As described above, according to the present invention, in the method for producing a metal-coated optical fiber in which a metal coating is formed on a carbon-coated optical fiber in which a carbon coating is provided on the optical fiber, Since it has a step of forming a resin-coated optical fiber by applying a resin coating and a step of forming a metal coating while removing the resin coating of the resin-coated optical fiber, scratching the carbon-coated optical fiber Since the metal coating can be performed without using the metal coating, there is an excellent effect that it is possible to manufacture a metal coated optical fiber having a low strength portion.

[Brief description of drawings]

1A and 1B are process explanatory views of an embodiment of a method for producing a metal-coated optical fiber according to the present invention.

FIG. 2 is a diagram showing the relationship between the breaking strength and the breaking probability of the metal-coated optical fiber manufactured in the above process.

[Explanation of symbols]

 DESCRIPTION OF SYMBOLS 1 Preform 2 Drawing furnace 3 Optical fiber 4 Optical fiber outer diameter measuring instrument 5 Thermal CVD reaction vessel 6 Heater 7 Raw material gas introduction port 8 Exhaust port 9 Coating die 10 Resin curing furnace 11 Bobbin 12 Core feeder 13 Resin removing device 14 Cleaning Equipment 15 Plating equipment 16 Collection equipment

Front page continued (72) Inventor Yoshito Uda 2-5 Kusunekita-machi, Neyagawa-shi, Osaka Kyowaden Line Co., Ltd.

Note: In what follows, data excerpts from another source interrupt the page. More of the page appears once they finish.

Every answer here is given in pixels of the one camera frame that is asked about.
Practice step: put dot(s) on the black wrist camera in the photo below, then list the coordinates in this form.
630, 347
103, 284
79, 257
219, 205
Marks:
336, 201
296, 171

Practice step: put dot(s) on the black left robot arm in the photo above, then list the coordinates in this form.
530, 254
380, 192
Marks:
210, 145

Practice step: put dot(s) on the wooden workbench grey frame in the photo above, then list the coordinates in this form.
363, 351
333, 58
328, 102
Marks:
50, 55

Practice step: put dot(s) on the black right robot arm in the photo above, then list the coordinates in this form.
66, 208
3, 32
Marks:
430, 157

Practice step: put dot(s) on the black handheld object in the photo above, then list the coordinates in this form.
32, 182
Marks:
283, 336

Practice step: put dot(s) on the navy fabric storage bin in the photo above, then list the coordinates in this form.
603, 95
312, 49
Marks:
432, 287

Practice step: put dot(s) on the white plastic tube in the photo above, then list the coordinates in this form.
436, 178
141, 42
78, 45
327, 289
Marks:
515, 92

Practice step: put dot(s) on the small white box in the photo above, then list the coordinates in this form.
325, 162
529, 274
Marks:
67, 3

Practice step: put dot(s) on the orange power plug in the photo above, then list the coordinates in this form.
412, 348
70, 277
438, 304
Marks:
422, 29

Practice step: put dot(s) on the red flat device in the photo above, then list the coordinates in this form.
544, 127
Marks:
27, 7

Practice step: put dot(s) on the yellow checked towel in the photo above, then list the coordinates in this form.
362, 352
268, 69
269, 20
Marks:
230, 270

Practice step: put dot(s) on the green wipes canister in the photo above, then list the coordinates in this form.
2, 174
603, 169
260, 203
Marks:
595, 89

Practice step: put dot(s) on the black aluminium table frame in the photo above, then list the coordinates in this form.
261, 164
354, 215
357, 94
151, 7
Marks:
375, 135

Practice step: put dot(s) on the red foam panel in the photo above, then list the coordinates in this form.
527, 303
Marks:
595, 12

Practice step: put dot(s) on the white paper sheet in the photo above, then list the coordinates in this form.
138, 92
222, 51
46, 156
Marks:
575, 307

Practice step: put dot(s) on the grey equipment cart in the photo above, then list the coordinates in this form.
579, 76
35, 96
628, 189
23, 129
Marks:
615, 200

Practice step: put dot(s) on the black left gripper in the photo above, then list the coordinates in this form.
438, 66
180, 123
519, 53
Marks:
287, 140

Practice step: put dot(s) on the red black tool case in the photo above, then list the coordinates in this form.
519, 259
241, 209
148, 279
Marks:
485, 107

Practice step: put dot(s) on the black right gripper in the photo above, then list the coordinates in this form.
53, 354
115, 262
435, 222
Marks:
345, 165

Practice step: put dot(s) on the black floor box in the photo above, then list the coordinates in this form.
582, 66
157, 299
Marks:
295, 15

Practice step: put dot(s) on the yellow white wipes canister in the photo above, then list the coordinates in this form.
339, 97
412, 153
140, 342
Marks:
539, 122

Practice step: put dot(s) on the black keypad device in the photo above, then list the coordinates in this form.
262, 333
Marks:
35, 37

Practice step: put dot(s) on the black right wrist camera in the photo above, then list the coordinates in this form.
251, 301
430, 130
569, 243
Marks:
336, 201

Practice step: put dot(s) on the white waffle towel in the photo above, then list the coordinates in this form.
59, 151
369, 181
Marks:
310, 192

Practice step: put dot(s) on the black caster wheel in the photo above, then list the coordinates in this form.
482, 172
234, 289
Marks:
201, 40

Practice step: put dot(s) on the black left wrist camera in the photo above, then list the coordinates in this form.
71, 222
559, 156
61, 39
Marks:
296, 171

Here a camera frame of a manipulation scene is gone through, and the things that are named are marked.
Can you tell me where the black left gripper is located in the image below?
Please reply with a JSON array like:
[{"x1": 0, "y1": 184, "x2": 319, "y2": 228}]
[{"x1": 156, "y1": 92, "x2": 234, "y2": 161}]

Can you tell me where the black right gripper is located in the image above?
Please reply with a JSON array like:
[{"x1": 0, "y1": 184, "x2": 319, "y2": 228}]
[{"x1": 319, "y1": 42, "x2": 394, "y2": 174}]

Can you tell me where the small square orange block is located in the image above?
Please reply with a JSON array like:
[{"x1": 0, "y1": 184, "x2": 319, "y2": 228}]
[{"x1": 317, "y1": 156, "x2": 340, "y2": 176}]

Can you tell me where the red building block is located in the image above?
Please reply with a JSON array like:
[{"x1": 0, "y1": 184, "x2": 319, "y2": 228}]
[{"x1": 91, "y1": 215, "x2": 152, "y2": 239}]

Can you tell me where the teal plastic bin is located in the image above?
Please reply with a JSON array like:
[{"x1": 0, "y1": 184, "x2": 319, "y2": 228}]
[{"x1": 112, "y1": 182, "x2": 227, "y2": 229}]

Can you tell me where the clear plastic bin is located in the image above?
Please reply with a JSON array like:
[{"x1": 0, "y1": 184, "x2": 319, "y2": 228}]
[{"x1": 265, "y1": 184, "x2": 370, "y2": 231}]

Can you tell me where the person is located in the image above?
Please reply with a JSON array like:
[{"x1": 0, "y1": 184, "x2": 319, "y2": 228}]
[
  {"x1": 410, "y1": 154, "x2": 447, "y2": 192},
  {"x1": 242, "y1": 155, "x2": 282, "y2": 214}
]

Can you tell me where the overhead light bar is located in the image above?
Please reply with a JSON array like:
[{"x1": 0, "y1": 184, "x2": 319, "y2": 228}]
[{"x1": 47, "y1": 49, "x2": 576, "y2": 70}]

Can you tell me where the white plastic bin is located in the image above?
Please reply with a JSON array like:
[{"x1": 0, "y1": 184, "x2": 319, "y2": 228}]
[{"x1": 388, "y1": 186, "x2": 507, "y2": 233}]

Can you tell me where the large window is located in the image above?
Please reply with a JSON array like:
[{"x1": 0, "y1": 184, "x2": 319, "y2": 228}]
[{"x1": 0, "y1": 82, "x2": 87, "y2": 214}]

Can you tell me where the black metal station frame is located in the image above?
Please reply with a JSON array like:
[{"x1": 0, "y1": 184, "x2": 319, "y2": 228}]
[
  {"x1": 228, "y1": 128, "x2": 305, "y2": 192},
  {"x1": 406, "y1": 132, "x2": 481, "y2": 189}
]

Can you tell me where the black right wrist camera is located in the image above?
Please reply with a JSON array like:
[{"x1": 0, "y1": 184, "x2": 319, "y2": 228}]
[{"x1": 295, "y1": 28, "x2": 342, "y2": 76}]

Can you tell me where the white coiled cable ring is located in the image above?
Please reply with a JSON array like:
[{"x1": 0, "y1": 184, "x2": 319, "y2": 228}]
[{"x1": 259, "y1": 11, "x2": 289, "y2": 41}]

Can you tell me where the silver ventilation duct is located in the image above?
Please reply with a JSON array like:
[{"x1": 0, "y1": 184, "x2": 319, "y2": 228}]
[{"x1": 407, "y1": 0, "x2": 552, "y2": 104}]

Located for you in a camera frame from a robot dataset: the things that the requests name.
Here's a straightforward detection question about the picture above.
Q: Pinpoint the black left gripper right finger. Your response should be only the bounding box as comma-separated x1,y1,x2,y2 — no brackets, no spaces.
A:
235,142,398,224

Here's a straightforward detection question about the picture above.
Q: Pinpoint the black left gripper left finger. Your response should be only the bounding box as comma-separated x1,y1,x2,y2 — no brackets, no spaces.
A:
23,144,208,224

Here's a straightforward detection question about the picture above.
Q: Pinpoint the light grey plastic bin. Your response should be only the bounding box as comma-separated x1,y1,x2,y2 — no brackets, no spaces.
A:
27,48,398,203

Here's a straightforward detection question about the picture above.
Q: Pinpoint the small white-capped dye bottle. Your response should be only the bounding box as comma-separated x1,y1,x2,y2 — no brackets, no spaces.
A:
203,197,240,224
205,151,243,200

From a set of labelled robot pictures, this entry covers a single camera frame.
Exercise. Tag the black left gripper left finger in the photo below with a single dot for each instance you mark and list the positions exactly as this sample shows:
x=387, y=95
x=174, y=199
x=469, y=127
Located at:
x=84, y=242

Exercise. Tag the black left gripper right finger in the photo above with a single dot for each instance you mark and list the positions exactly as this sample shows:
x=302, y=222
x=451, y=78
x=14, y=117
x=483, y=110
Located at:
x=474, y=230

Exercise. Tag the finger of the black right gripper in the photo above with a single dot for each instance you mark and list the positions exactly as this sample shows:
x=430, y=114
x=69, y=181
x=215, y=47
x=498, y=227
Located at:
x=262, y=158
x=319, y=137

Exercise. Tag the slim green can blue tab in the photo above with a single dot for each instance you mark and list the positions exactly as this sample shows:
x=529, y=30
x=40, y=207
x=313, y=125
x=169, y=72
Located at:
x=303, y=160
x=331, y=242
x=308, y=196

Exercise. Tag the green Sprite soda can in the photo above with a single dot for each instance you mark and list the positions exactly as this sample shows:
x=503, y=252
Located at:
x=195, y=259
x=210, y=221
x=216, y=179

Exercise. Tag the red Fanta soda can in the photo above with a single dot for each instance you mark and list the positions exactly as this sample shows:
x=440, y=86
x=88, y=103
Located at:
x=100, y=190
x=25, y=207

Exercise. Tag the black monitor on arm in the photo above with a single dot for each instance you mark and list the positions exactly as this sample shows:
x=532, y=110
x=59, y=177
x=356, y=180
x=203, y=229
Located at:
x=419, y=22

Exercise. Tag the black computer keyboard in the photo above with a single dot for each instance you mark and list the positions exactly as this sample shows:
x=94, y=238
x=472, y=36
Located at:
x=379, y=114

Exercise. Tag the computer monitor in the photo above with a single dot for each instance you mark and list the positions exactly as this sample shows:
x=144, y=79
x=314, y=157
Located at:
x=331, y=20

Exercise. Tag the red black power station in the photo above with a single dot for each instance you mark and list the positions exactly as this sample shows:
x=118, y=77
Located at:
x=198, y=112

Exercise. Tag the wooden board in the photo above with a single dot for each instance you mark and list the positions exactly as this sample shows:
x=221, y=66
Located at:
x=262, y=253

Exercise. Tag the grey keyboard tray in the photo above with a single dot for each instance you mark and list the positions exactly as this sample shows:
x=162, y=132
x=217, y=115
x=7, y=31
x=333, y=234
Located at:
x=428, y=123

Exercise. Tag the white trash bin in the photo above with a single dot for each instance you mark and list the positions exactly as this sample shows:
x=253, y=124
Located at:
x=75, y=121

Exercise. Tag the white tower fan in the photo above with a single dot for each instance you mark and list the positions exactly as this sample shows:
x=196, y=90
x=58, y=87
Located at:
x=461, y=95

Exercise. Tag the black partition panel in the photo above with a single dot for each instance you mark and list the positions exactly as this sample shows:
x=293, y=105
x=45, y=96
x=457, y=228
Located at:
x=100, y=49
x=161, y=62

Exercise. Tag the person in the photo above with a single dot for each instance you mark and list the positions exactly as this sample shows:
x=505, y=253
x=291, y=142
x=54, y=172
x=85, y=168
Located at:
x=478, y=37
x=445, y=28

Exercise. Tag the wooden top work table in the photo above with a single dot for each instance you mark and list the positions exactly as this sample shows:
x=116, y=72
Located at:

Within

Claims (1)

[Claims] 1. A method for producing a metal-coated optical fiber in which a metal coating is formed on a carbon-coated optical fiber in which a carbon coating is provided on an optical fiber. And a step of forming a metal coating while removing the resin coating of the resin-coated optical fiber, the method for producing a metal-coated optical fiber.